*DIRECTIONS*:
Set down each line of the listing below exactly as it is written.

*DATASET SECTION*:
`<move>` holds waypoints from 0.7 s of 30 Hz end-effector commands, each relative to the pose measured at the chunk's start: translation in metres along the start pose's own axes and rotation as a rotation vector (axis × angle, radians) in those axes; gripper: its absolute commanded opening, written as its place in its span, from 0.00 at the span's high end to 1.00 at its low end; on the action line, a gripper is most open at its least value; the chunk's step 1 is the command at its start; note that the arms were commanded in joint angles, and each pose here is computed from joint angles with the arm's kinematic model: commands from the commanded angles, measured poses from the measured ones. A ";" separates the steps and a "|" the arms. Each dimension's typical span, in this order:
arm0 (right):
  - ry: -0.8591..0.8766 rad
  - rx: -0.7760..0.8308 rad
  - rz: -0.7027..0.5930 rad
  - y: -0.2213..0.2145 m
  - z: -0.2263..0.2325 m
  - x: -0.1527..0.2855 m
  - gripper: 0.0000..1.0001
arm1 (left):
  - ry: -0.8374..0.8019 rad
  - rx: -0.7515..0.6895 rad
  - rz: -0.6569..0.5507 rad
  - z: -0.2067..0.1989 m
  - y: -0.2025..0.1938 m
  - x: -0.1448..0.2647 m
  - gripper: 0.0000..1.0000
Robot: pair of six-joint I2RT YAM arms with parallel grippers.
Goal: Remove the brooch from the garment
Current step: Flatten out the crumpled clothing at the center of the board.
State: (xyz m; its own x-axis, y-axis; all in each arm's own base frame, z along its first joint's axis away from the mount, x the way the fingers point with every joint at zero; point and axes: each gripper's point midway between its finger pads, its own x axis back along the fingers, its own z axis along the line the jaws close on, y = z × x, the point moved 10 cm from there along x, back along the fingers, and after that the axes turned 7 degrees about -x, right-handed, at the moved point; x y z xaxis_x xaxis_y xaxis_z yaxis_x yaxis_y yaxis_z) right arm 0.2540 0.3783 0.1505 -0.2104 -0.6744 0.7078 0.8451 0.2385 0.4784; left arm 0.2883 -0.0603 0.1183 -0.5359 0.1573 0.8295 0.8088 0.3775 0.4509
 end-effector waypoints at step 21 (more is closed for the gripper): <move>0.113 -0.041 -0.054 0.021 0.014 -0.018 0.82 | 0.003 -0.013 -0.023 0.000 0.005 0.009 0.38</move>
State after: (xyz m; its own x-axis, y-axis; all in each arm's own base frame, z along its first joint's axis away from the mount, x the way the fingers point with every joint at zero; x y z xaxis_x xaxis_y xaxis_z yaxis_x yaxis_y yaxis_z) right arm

*EXERCISE RESPONSE*:
`<move>` holds waypoints from 0.7 s of 30 Hz end-effector commands, each relative to the pose measured at the chunk's start: translation in metres along the start pose's own axes and rotation as a rotation vector (axis × angle, radians) in those axes; gripper: its absolute commanded opening, written as its place in its span, from 0.00 at the span's high end to 1.00 at its low end; on the action line, a gripper is most open at its least value; the chunk's step 1 is the command at its start; note that the arms were commanded in joint angles, and each pose here is computed from joint angles with the arm's kinematic model: commands from the commanded angles, measured poses from the measured ones. A ";" separates the steps and a "|" the arms. Each dimension's typical span, in this order:
arm0 (right):
  - ry: -0.8591..0.8766 rad
  - rx: -0.7760..0.8308 rad
  - rz: -0.7027..0.5930 rad
  - y: -0.2213..0.2145 m
  - z: -0.2263..0.2325 m
  - x: -0.1527..0.2855 m
  - gripper: 0.0000..1.0001
arm1 (left):
  - ry: -0.8374..0.8019 rad
  - rx: -0.7515..0.6895 rad
  - rz: -0.6569..0.5507 rad
  - z: -0.2067..0.1989 m
  - y: -0.2025..0.1938 m
  - x: -0.1448..0.2647 m
  - gripper: 0.0000..1.0000
Robot: pair of six-joint I2RT YAM arms with parallel grippers.
Goal: Remove the brooch from the garment
Current step: Flatten out the crumpled clothing at the center of the board.
State: (xyz m; its own x-axis, y-axis; all in each arm's own base frame, z along its first joint's axis away from the mount, x the way the fingers point with every joint at zero; point and axes: each gripper's point midway between its finger pads, its own x axis back along the fingers, its own z axis along the line the jaws close on, y = z × x, the point moved 10 cm from there along x, back along the fingers, and after that the axes turned 7 degrees about -x, right-handed, at the moved point; x y z xaxis_x xaxis_y xaxis_z yaxis_x yaxis_y yaxis_z) right arm 0.2540 0.3783 0.1505 -0.2104 -0.6744 0.7078 0.8451 0.2385 0.4784; left arm 0.2883 -0.0603 0.1183 -0.5359 0.1573 0.8295 0.8088 0.3775 0.4509
 end-effector waypoints at step 21 (more is closed for the gripper): <move>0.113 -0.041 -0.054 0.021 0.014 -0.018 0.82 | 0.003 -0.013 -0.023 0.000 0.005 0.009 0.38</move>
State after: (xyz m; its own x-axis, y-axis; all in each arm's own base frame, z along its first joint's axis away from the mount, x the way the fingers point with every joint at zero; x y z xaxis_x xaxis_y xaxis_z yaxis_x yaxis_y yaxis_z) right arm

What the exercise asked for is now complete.